■ Task description ■
For the records that follow, give the number of lines in which the word "asks" occurs, with nothing added.

[Records from a data collection]
= Beginning of Section =
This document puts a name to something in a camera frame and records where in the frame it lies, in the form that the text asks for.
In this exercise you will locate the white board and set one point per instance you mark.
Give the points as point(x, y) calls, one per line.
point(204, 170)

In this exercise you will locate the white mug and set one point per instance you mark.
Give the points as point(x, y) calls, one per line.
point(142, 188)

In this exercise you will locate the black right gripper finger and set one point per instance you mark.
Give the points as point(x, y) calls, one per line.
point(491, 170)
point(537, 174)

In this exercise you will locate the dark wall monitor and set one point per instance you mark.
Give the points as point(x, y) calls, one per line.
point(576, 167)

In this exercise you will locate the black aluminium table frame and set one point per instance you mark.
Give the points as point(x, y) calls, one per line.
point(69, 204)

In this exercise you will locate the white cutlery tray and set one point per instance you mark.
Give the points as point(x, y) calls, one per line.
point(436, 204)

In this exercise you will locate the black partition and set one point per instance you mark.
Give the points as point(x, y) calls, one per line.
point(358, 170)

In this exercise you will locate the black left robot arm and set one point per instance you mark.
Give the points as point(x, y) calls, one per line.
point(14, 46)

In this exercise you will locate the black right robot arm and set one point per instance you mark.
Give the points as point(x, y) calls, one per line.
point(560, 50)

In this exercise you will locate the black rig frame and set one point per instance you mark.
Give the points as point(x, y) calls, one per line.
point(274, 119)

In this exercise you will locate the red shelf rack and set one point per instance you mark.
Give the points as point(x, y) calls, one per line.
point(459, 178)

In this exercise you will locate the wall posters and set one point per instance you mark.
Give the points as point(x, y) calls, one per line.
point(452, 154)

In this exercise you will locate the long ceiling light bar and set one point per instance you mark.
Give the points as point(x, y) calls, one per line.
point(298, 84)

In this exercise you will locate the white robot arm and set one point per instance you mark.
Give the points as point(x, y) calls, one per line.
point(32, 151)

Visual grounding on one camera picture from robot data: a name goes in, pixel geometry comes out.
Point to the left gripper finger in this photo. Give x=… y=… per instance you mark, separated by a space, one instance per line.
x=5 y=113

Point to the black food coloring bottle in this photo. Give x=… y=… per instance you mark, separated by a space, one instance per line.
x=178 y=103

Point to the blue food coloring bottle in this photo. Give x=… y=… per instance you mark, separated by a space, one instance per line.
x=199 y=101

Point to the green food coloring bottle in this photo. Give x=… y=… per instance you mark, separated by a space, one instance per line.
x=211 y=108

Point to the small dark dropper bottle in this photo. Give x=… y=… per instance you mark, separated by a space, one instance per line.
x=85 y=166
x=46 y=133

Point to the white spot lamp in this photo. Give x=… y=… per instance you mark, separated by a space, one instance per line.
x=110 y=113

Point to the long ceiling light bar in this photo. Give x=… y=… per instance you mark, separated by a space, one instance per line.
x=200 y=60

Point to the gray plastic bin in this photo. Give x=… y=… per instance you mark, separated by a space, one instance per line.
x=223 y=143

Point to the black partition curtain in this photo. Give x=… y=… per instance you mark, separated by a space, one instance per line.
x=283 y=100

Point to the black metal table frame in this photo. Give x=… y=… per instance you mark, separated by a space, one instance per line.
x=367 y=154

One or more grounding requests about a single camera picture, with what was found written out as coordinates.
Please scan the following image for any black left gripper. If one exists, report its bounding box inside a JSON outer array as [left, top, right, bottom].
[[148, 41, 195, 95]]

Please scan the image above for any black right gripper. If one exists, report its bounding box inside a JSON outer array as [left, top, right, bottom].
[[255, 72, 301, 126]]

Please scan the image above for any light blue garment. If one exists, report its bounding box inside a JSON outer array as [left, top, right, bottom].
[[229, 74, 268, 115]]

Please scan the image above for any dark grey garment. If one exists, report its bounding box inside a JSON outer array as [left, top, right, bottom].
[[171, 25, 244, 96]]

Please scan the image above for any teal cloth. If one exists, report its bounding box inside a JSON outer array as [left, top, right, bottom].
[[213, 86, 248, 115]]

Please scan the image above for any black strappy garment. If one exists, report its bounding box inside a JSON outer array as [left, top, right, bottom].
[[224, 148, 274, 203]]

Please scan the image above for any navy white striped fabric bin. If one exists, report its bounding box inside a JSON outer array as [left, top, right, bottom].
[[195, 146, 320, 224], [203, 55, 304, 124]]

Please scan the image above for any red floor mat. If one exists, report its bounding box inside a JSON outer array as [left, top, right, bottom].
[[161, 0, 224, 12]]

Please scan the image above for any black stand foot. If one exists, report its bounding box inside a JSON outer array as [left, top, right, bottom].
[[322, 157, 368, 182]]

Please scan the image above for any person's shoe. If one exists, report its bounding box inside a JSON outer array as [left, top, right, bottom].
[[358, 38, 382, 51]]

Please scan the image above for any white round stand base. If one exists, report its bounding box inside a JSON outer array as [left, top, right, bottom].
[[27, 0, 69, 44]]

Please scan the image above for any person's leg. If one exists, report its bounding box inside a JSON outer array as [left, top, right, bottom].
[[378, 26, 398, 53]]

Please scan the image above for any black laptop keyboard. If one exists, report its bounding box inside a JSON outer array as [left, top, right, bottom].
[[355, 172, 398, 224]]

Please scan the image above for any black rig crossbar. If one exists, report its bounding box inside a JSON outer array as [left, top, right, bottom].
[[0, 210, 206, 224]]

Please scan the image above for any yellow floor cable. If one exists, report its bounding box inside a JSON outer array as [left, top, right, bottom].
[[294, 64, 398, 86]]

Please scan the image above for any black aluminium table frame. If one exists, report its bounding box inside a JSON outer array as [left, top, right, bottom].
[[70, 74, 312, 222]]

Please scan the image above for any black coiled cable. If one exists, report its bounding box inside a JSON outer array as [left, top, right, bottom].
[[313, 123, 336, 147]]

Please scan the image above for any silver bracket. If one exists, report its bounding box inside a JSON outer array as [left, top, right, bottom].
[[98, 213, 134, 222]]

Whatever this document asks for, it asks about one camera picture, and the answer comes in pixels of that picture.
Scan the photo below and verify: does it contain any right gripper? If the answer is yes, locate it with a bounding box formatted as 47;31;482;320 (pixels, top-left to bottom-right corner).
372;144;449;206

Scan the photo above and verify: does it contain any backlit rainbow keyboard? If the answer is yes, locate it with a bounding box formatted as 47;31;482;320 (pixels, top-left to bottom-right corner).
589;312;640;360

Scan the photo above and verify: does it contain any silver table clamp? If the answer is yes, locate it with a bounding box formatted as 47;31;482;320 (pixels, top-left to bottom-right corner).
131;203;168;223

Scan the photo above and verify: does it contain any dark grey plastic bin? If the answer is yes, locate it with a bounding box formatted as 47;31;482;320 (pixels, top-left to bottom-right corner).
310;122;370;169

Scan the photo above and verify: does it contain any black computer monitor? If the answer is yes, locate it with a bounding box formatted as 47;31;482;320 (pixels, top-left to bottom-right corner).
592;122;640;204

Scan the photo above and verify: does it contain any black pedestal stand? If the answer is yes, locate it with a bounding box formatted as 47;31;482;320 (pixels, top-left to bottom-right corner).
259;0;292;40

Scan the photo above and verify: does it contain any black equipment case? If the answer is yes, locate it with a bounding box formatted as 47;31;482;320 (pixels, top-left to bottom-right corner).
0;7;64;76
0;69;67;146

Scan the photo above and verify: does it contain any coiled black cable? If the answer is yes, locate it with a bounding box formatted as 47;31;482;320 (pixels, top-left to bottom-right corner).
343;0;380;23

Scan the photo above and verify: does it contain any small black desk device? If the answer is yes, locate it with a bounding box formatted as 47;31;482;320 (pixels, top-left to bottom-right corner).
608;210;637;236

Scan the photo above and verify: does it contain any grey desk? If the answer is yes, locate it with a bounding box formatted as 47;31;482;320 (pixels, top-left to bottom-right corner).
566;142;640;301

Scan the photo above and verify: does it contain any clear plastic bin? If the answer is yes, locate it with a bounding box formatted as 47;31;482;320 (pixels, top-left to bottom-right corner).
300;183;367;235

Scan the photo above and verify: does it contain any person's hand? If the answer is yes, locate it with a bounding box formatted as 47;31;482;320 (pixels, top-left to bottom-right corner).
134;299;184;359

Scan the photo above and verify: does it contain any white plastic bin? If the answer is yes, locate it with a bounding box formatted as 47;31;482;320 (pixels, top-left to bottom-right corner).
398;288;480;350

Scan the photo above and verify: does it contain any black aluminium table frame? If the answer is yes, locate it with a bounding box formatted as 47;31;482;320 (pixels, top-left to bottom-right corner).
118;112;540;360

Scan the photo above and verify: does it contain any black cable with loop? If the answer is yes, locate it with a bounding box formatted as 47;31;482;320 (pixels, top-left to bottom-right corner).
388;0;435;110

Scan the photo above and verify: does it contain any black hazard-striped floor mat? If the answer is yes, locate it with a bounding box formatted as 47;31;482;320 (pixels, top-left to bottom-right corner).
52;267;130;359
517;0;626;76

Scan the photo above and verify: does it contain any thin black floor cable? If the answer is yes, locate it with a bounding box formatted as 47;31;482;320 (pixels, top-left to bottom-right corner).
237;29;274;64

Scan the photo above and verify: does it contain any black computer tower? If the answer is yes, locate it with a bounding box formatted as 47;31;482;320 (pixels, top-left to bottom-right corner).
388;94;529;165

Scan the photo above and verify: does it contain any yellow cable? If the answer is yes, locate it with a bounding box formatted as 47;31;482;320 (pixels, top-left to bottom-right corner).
= End of Section =
■ Response ■
2